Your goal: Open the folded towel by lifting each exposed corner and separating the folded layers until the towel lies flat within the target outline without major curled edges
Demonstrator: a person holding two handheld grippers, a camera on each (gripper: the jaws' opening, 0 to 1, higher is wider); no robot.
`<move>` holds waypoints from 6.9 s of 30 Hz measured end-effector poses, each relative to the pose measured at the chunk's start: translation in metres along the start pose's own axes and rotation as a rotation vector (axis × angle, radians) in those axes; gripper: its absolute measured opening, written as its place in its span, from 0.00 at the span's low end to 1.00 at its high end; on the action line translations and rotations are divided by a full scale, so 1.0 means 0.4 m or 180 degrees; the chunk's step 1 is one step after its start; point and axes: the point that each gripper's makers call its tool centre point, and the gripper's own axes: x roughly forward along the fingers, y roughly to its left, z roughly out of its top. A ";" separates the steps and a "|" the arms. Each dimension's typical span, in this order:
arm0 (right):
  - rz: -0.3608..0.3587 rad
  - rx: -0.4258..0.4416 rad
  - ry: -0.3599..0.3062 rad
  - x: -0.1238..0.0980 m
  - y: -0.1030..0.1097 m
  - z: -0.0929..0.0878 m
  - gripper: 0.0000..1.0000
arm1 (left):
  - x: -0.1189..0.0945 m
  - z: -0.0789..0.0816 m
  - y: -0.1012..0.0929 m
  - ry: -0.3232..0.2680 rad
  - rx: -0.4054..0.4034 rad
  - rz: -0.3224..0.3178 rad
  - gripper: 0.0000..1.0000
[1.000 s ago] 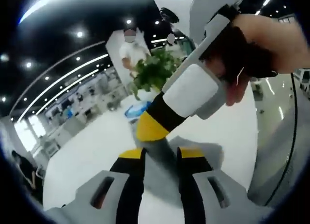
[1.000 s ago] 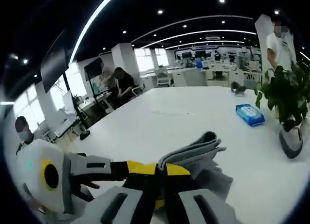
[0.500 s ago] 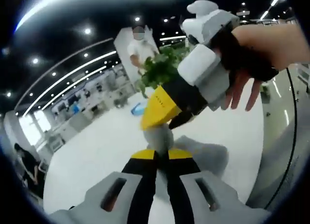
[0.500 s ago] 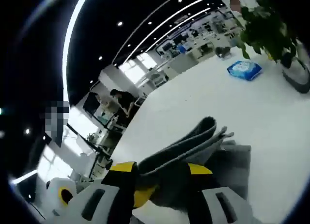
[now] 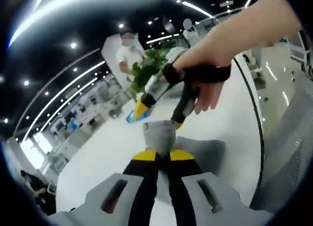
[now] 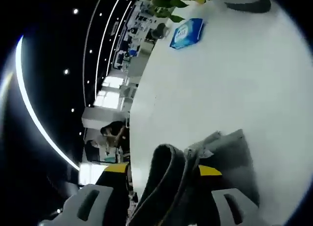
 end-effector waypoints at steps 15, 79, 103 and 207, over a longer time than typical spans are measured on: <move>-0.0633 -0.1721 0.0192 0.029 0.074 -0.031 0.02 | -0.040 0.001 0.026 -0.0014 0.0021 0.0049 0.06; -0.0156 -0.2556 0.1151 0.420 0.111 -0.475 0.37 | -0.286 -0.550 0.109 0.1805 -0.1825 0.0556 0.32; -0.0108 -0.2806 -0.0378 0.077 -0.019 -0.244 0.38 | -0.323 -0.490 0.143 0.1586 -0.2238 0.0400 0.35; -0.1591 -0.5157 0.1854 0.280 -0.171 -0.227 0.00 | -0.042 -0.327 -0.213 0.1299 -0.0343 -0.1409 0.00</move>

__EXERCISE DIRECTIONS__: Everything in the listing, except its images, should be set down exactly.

__WRITTEN RESPONSE__:
Your goal: Open the folded towel by lifting each exposed corner and separating the folded layers until the towel lies flat within the target outline without major curled edges
Demonstrator: a person holding two handheld grippers, a camera on each (gripper: the jaws' opening, 0 to 1, higher is wider); no robot.
`<move>` holds waypoints from 6.9 s of 30 Hz measured end-effector poses, each relative to the pose measured at the chunk's start: translation in metres along the start pose's own axes and rotation as a rotation vector (axis × angle, radians) in those axes; gripper: its absolute measured opening, written as its place in its span, from 0.00 at the span's low end to 1.00 at its high end; on the action line translations and rotations are divided by a full scale, so 1.0 means 0.4 m or 180 degrees; the chunk's step 1 is one step after its start; point and axes: the point that each gripper's makers call its tool centre point, and the gripper's own axes: x roughly forward along the fingers, y roughly to its left, z roughly out of its top. A ";" separates the steps and a "|" the arms. Each dimension's typical span, in this order:
arm0 (right):
  - rz: -0.3608..0.3587 rad
  - rx: -0.4258..0.4416 rad
  - ry: -0.3599..0.3062 rad
  - x: -0.1238..0.0980 m
  - y: -0.1030..0.1097 m
  - z: -0.0929..0.0878 m
  - gripper: 0.0000..1.0000
arm1 (left):
  - x: -0.1189..0.0945 m
  - z: -0.0789..0.0816 m
  - y: -0.1012..0.0929 m
  - ry: -0.3232..0.2680 rad
  - rx: -0.4054..0.4034 rad
  - rz: -0.3224..0.3178 rad
  - gripper: 0.0000..1.0000
[1.000 s ago] 
[1.000 s ago] 
[0.500 s ago] 
[0.500 s ago] 
[now] 
[now] 
 end-effector waypoints at steps 15, 79, 103 and 207, over a longer time than typical spans are measured on: <move>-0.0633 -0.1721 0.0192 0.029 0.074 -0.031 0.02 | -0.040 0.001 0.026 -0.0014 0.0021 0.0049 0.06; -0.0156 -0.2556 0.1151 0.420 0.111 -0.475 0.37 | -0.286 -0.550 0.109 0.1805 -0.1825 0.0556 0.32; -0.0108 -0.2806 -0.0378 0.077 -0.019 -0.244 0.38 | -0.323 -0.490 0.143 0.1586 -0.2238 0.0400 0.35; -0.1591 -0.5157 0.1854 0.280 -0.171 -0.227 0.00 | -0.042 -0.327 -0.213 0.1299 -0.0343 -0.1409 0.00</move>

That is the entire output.